The idea bristles with difficulties. For a start, a mother needs to be eating healthily far earlier than seven months into pregnancy. Then the grant is to be paid to middle-class families as well as poorer mothers, rather than being means-tested or targeted, which would apparently be administratively too difficult. And though the payment is to be conditional on a mother meeting with a health professional for pregnancy dietary advice, there is no requirement for the grant to be spent on fresh veg or fruit smoothies. It could go on chocolate, chips or even cigarettes. One way round this might be to introduce the grant in the form of veg vouchers, though there would be nothing to prevent the resolutely unhealthy from selling them to buy something else.

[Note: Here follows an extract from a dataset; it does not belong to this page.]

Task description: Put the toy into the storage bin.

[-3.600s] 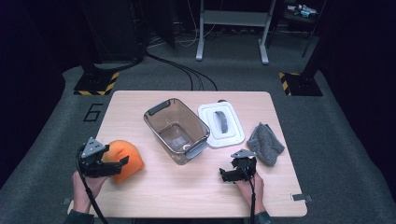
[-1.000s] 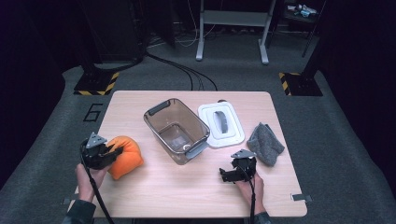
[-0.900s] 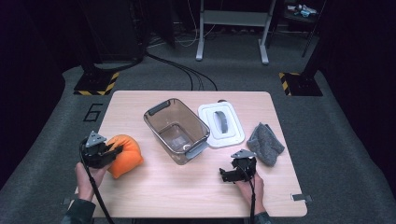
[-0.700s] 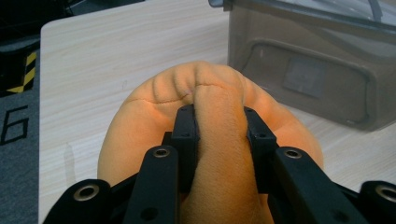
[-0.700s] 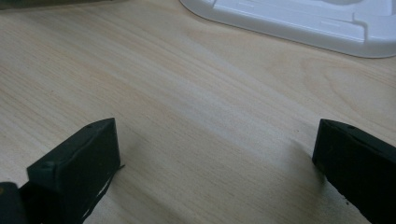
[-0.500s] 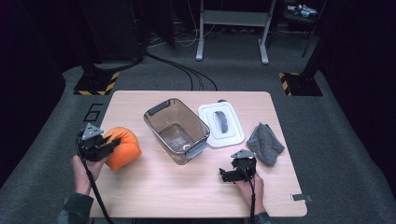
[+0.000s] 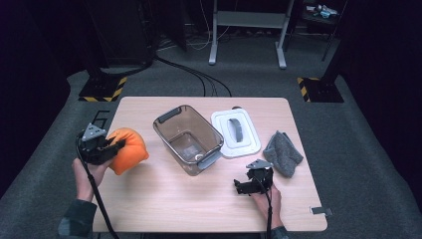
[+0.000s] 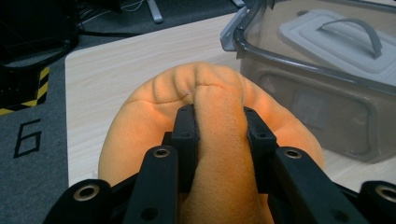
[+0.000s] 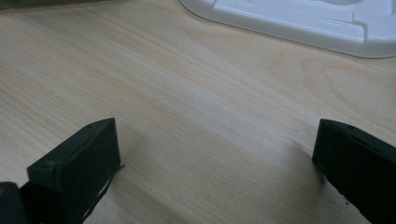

This week, Sir Derek Wanless, a former government adviser on the NHS, will publish a major report that will criticise the government's lack of progress on tackling the increasingly unhealthy lifestyles – the poor eating habits, lack of exercise and increasingly sedentary way of life – which have led to Britain's growing obesity epidemic. In his determination to do something about the yawning health divide between the nation's rich and poor, Gordon Brown is right to dismiss fears about the "nanny state". But there must be better ways of spending £80m of public money every year than this idea, which carries with it the whiff of tokenism. Perhaps the scheme pioneered in America, which is currently being piloted in Somerset, in which nurses are sent into deprived communities to support women who need the most NHS help but who are least likely to ask for it, offers a better chance of success. A little bolder thinking is needed.